§ **Task**:
From the first line to the last, copy the material word for word; pictures stay out.
..............................
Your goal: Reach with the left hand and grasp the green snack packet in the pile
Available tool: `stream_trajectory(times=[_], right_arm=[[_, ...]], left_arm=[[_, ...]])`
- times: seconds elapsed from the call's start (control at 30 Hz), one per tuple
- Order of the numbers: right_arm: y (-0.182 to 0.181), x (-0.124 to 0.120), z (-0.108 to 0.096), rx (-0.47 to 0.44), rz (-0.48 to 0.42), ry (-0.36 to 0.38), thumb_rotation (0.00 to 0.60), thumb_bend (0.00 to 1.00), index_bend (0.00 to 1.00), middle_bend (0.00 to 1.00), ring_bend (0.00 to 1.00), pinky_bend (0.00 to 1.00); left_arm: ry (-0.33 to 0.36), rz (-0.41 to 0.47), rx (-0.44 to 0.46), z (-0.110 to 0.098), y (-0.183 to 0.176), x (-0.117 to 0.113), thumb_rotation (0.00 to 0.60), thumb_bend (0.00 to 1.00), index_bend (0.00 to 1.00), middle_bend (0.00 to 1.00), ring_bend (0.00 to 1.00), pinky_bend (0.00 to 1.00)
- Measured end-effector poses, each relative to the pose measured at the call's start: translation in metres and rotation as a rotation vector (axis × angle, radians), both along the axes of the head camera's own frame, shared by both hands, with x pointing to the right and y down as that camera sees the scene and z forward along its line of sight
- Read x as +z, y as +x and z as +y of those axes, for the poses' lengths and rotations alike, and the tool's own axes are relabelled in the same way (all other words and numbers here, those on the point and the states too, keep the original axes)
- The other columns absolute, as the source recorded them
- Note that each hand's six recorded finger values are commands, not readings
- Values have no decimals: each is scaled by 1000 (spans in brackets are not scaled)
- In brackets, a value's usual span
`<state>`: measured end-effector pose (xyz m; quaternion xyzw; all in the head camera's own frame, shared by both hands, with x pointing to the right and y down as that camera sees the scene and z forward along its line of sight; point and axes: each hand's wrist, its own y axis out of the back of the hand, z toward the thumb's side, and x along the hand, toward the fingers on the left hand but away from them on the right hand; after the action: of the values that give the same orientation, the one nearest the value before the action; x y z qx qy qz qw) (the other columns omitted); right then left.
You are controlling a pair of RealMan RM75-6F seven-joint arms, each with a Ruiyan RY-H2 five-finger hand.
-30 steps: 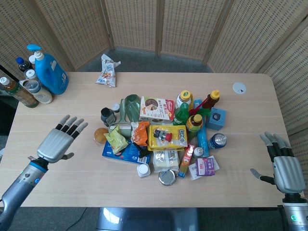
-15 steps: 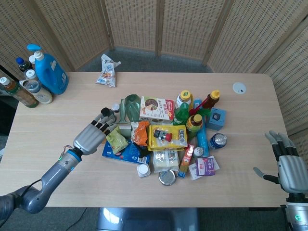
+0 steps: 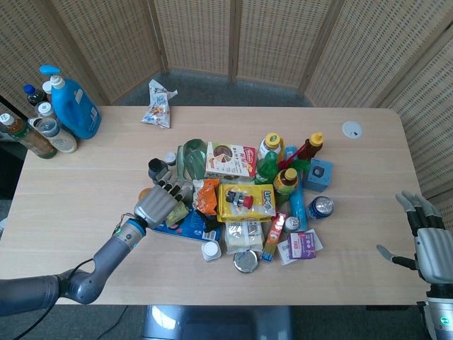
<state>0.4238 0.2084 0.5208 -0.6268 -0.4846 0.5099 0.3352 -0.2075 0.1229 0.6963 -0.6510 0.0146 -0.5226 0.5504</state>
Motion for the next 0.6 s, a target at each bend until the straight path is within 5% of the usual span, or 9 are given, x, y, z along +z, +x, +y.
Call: stream_trajectory(times=[0.1,0.17,0.23,0.37,0.6], right_arm=[[1,-1,0,3,-13,2,600,0,0,0,0,0],[1,-2,-1,3,-20,5,600,0,0,0,0,0],[1,-4,-1,0,-26,10,600,0,0,0,0,0],[1,-7,-1,0,-40,19,600,0,0,0,0,0],[2,-8,-1,-3,-40,19,600,0,0,0,0,0]], left_arm=[[-3,-3,-4,0,5,5,600,0,134,15,33,229],[3,-8,-2,0,6,8,600,0,308,177,225,525],[8,-20,-1,1,6,11,600,0,449,357,387,642],[30,-28,-3,1,9,13,600,0,664,630,617,797],[99,40,-19,-8,11,-11,600,0,735,704,682,838]])
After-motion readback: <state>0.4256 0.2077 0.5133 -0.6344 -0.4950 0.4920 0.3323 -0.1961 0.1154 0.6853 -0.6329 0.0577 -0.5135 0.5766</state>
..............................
§ **Completed task**:
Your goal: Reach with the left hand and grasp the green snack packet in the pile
Available tool: `stream_trajectory(times=[_], right_arm=[[_, ...]], left_arm=[[_, ...]])`
- times: seconds elapsed from the call's start (control at 30 Hz), one per tuple
- Order of the numbers: right_arm: y (-0.182 to 0.181), x (-0.124 to 0.120), z (-0.108 to 0.096), rx (-0.47 to 0.44), rz (-0.48 to 0.42), ry (-0.36 to 0.38), thumb_rotation (0.00 to 0.60), thumb_bend (0.00 to 1.00), index_bend (0.00 to 1.00), middle_bend (0.00 to 1.00), ring_bend (0.00 to 1.00), pinky_bend (0.00 to 1.00); left_arm: ry (-0.33 to 0.36), rz (-0.41 to 0.47), rx (-0.44 to 0.46), z (-0.110 to 0.098), y (-0.183 to 0.176), x (-0.117 to 0.113), thumb_rotation (0.00 to 0.60), thumb_bend (0.00 to 1.00), index_bend (0.00 to 1.00), middle_bend (0.00 to 1.00), ring_bend (0.00 to 1.00), pinky_bend (0.00 to 1.00)
- Measured end-effector poses, each relative to the pose measured at the call's start: translation in metres and rotation as a rotation vector (axis × angle, radians), both along the axes of the head camera's own frame, shared by both hands, with x pointing to the right and y down as that camera sees the scene and z forward along its line of sight
- Read x as +z, y as +x and z as +y of those axes, for the poses' lengths and rotations alike, and the tool's own axes are relabelled in the same way (all other words and numbers here, those on the point and the states too, keep the original axes)
- The other columns absolute, as the source recorded them
- Note that each hand's six recorded finger values are commands, not readings
- Values have no decimals: each is scaled by 1000 (spans in brackets are not scaled)
- In brackets, a value's usual span
`<state>`: measured end-effector pose (xyz m; quaternion xyzw; all in the head camera's own frame, shared by both hands, with x pointing to the right and y down as that camera sees the scene and z forward along its line of sight; point and axes: each hand's wrist, its own y axis out of the back of the hand, z toward the thumb's side, and x along the hand, toward the fingers on the left hand but away from them on the right hand; after the action: of the values that give the same orientation, the one nearest the value before the action; x y z qx qy qz qw) (the other columns omitted); right then left.
You are controlling a pair of RealMan RM75-6F seven-joint arms, each with a Ruiyan RY-H2 five-finger hand.
-30 steps: 
-15 steps: 
+0 steps: 
<state>0.4238 0.2084 0.5208 -0.6268 -0.4846 0.5099 0.3352 -0.2075 0.1229 0.6963 -0.6510 0.0146 -0.5226 0.5504</state>
Motion for the next 0.6 s, a target at each bend until the straight path is within 5% of the usual span, or 9 are given, x, y, z along +z, +x, +y.
Call: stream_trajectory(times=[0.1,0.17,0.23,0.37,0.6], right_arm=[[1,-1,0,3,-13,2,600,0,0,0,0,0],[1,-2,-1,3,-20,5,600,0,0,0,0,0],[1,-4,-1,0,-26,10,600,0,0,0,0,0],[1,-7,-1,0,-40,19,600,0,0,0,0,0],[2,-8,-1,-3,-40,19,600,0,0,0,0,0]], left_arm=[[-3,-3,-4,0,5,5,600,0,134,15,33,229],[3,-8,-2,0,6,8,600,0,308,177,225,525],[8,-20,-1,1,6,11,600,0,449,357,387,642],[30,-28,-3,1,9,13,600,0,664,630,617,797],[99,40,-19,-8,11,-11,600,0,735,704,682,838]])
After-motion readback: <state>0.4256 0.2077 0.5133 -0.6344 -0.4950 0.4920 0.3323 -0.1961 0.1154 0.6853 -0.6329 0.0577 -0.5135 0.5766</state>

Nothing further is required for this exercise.